● Work request: Among the entries below, please show each line that carries the word "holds".

________

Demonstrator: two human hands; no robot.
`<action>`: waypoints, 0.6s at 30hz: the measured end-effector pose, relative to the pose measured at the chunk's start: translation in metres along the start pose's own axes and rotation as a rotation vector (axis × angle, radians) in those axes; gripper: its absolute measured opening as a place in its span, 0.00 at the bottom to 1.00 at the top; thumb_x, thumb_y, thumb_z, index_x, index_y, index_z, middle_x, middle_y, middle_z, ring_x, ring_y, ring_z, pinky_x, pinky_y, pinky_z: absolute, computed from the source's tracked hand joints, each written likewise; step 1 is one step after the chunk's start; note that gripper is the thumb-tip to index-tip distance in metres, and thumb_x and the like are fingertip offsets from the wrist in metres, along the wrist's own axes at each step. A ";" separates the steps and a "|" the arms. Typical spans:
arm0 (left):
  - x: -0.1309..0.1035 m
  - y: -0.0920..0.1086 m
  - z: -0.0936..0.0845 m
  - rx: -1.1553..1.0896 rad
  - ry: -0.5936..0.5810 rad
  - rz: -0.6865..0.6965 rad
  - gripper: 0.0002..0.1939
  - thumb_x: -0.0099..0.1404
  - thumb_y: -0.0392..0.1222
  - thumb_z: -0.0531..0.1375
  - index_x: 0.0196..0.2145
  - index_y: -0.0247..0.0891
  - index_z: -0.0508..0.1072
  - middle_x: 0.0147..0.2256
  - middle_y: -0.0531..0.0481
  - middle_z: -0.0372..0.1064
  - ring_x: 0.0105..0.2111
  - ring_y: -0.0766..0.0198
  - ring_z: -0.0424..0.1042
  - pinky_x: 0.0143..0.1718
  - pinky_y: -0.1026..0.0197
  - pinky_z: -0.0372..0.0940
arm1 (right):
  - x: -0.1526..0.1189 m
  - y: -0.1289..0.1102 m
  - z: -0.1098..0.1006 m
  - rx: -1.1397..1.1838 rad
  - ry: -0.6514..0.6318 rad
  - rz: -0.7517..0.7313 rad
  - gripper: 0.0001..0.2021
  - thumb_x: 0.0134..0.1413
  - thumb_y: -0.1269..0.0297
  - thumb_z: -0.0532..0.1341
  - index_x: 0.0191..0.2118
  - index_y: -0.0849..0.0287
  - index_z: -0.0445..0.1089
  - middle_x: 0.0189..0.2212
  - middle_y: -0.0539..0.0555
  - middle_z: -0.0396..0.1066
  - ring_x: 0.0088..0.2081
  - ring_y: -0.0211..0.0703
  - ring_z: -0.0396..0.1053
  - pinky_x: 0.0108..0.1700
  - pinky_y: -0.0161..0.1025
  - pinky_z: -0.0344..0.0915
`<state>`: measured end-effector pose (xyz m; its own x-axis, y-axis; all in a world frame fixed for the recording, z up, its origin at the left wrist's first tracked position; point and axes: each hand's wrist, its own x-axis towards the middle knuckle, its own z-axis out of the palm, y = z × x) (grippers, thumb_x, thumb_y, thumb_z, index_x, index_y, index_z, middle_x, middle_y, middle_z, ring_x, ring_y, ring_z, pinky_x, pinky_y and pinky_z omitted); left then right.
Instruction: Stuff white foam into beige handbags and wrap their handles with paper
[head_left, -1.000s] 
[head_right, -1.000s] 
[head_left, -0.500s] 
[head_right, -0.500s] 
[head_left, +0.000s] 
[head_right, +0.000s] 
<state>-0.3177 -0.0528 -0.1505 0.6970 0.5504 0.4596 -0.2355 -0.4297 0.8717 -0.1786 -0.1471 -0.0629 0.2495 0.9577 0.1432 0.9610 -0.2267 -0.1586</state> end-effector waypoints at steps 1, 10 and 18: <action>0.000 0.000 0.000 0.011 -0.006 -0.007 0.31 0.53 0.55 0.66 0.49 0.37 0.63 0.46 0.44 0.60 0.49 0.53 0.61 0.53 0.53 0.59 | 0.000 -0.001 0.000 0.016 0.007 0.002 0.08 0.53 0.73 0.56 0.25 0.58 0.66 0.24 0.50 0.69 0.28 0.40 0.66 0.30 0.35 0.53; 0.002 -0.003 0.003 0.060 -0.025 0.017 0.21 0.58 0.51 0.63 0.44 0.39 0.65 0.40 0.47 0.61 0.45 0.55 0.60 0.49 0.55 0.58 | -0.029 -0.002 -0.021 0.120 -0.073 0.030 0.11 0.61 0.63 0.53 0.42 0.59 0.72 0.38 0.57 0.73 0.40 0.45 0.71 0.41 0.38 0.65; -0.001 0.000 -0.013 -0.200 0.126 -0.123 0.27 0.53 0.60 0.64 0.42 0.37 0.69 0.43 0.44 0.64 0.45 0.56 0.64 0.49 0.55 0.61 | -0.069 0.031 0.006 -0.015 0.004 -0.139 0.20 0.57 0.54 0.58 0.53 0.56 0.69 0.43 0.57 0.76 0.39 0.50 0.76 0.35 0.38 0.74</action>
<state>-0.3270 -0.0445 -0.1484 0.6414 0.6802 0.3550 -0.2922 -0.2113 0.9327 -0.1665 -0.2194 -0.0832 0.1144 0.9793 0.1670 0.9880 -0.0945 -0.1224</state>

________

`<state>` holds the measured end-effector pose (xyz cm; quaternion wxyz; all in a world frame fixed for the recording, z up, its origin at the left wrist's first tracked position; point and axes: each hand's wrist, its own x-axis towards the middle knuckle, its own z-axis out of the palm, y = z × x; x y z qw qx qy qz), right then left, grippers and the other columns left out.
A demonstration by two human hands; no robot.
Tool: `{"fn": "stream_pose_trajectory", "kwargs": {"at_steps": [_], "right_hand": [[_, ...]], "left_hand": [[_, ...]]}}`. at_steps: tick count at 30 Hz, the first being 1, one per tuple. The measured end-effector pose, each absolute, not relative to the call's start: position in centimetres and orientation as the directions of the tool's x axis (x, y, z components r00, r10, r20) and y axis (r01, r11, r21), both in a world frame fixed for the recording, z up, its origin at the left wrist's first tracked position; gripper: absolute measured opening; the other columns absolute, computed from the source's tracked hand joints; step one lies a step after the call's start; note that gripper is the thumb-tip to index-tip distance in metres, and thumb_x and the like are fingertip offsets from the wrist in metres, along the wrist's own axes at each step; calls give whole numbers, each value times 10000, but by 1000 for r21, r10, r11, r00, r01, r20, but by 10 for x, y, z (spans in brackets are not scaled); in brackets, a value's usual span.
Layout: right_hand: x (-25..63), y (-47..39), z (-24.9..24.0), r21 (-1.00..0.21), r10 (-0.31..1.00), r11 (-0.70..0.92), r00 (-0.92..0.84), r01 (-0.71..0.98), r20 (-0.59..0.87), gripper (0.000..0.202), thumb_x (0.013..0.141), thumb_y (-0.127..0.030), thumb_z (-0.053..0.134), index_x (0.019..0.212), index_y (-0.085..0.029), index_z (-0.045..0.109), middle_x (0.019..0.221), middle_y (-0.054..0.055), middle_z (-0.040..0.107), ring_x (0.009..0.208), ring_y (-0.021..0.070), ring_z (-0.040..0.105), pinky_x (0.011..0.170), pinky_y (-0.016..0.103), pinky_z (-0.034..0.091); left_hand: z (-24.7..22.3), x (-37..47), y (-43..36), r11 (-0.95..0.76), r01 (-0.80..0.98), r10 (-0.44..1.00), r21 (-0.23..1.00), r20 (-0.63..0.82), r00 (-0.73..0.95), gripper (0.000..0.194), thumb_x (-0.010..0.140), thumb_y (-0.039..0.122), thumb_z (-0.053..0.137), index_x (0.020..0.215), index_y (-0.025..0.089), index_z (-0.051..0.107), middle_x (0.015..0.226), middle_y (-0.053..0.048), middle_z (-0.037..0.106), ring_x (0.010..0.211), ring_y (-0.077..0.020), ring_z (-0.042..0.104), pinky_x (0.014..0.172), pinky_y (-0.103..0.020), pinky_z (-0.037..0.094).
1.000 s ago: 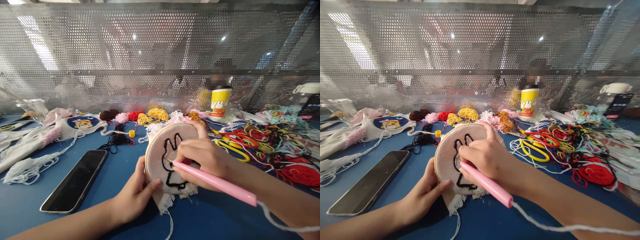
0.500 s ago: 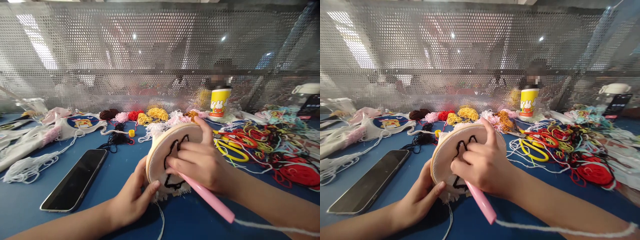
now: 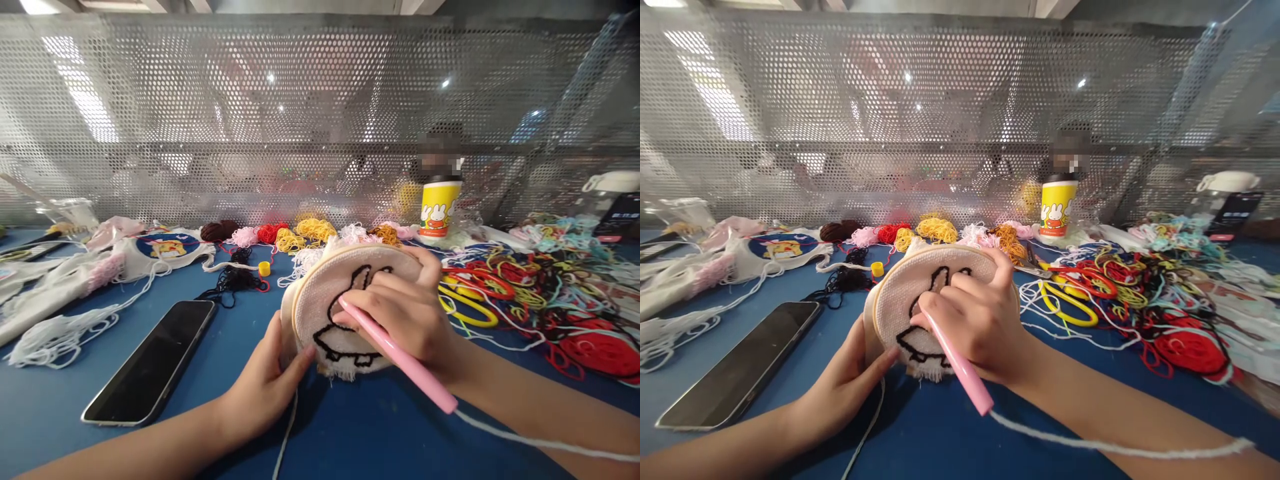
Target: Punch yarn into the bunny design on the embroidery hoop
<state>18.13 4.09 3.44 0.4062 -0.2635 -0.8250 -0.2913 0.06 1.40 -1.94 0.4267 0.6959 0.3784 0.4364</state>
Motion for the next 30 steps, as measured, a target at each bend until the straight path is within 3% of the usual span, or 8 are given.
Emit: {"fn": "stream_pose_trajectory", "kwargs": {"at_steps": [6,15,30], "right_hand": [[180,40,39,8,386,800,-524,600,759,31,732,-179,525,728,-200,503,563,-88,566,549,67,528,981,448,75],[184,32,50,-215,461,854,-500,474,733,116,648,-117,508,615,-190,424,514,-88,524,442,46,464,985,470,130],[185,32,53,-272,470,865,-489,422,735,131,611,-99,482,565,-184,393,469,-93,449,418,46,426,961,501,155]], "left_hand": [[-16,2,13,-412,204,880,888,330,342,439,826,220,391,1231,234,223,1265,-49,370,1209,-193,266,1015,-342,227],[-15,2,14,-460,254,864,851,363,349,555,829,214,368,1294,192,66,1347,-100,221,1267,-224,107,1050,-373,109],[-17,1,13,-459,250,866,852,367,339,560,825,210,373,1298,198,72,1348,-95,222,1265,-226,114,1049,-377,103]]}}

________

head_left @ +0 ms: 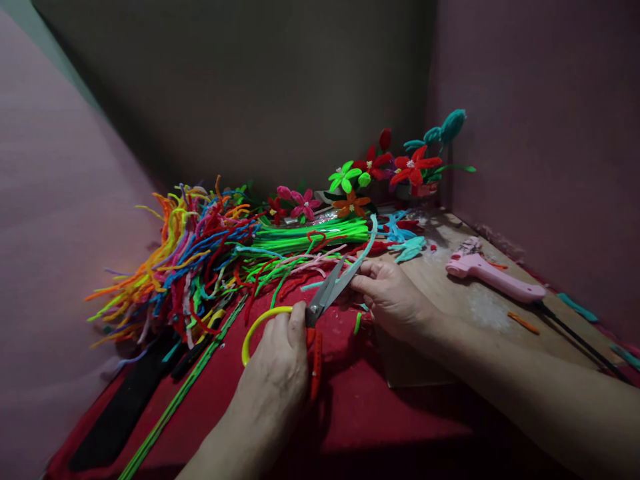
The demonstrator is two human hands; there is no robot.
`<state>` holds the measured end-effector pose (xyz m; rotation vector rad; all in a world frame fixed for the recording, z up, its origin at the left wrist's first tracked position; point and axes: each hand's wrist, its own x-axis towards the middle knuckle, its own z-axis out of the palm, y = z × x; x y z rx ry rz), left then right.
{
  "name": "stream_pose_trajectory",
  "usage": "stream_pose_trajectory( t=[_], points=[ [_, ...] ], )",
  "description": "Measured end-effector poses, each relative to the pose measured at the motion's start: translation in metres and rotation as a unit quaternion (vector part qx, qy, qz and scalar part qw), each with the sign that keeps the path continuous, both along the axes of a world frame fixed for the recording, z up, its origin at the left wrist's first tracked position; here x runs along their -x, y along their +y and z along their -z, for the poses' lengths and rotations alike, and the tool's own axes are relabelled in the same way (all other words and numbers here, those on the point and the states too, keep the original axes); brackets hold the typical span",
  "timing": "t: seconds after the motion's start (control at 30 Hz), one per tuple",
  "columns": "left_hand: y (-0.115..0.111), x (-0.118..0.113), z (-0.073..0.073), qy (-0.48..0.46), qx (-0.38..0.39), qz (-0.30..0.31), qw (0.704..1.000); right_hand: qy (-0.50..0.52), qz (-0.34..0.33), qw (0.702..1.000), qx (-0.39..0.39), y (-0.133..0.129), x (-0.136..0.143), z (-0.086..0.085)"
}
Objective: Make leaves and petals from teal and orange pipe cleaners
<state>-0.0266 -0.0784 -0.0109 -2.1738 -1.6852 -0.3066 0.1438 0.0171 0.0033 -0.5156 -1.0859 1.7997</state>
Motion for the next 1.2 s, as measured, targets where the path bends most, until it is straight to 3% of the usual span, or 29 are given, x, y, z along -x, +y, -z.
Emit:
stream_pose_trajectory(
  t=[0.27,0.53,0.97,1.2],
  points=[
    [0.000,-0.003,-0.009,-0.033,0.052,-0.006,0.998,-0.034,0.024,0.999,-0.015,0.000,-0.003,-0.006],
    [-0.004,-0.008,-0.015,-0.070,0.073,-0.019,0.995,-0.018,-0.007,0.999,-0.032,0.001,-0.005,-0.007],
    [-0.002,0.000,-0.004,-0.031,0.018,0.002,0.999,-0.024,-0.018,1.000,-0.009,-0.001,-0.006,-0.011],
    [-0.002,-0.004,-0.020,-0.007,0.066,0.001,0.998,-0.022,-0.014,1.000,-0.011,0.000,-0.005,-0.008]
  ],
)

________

● Solution to this task:
`<state>` holds the measured end-effector pose (xyz cm; quaternion wxyz; all in a world frame fixed for the recording, z up, its origin at the left wrist's first tracked position; point and axes: each hand's wrist, its own x-axis towards the middle knuckle, its own z-axis out of the palm, y = z × x; x y z qw qx qy qz), right then left, grippers and the other columns left out.
`<state>` holds the measured end-effector pose (xyz m; rotation vector rad; all in a world frame fixed for the recording, z up, its origin at the left wrist's first tracked position; point and axes: each hand's wrist, its own x-axis towards the middle knuckle, its own z-axis out of the palm, y = z × x; x y z rx ry rz), left then right.

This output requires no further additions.